◆ Exercise details
Could you output every record below exactly as it appears?

[Items from a dataset]
════════════════
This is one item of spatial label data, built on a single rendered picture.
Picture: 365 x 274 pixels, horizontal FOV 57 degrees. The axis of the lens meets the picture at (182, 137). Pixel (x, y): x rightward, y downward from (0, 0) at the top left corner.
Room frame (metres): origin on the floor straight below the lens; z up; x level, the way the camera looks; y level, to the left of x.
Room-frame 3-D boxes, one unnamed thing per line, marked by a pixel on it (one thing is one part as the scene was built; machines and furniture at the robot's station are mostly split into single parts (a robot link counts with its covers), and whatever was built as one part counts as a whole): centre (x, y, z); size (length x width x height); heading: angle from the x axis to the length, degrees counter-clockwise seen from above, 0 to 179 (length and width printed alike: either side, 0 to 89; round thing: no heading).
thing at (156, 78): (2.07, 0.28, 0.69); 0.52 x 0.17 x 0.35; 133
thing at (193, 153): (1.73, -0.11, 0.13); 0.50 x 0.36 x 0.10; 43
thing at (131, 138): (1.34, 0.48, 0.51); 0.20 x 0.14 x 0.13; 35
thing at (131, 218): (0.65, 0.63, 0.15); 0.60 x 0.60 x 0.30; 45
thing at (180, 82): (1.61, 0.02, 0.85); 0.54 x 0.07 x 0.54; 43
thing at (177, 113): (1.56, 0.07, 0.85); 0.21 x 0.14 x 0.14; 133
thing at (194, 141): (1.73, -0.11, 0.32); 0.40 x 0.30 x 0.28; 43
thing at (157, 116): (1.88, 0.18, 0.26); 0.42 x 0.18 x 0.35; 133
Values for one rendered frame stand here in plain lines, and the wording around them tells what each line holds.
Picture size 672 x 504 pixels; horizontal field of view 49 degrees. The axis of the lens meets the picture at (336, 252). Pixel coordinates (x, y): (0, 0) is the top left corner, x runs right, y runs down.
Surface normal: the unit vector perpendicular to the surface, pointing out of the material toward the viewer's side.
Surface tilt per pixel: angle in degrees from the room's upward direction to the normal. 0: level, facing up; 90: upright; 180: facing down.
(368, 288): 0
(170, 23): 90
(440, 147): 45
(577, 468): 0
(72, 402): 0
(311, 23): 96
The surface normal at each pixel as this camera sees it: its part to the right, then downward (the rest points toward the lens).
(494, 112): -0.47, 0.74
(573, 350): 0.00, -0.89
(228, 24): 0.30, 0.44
════════════════
◆ Task result
This is one item of spatial label data, built on a single rendered picture.
Picture: 365 x 274 pixels, horizontal FOV 57 degrees. The axis of the lens meets the picture at (182, 137). Pixel (x, y): x rightward, y downward from (0, 0) at the top left corner.
Room frame (metres): origin on the floor straight below the lens; z up; x level, the way the camera looks; y level, to the left of x.
Room-frame 3-D boxes, one unnamed thing per line, marked by a pixel on it (one thing is one part as the scene was built; machines and furniture at the robot's station are mostly split into single parts (a robot link counts with its covers), and whatever was built as one part counts as a whole): centre (x, y, z); size (length x width x height); heading: angle from the x axis to the length, degrees counter-clockwise seen from above, 0 to 179 (length and width printed alike: either side, 0 to 89; round thing: no heading).
thing at (156, 78): (2.07, 0.28, 0.69); 0.52 x 0.17 x 0.35; 133
thing at (193, 153): (1.73, -0.11, 0.13); 0.50 x 0.36 x 0.10; 43
thing at (131, 138): (1.34, 0.48, 0.51); 0.20 x 0.14 x 0.13; 35
thing at (131, 218): (0.65, 0.63, 0.15); 0.60 x 0.60 x 0.30; 45
thing at (180, 82): (1.61, 0.02, 0.85); 0.54 x 0.07 x 0.54; 43
thing at (177, 113): (1.56, 0.07, 0.85); 0.21 x 0.14 x 0.14; 133
thing at (194, 141): (1.73, -0.11, 0.32); 0.40 x 0.30 x 0.28; 43
thing at (157, 116): (1.88, 0.18, 0.26); 0.42 x 0.18 x 0.35; 133
Values for one rendered frame stand here in plain lines, and the wording around them tells what each line holds.
Picture size 672 x 504 pixels; horizontal field of view 49 degrees. The axis of the lens meets the picture at (336, 252). Pixel coordinates (x, y): (0, 0) is the top left corner, x runs right, y runs down.
Surface normal: the unit vector perpendicular to the surface, pointing out of the material toward the viewer's side.
Surface tilt per pixel: angle in degrees from the room's upward direction to the normal. 0: level, facing up; 90: upright; 180: facing down.
(368, 288): 0
(170, 23): 90
(440, 147): 45
(577, 468): 0
(72, 402): 0
(311, 23): 96
The surface normal at each pixel as this camera sees it: its part to the right, then downward (the rest points toward the lens).
(494, 112): -0.47, 0.74
(573, 350): 0.00, -0.89
(228, 24): 0.30, 0.44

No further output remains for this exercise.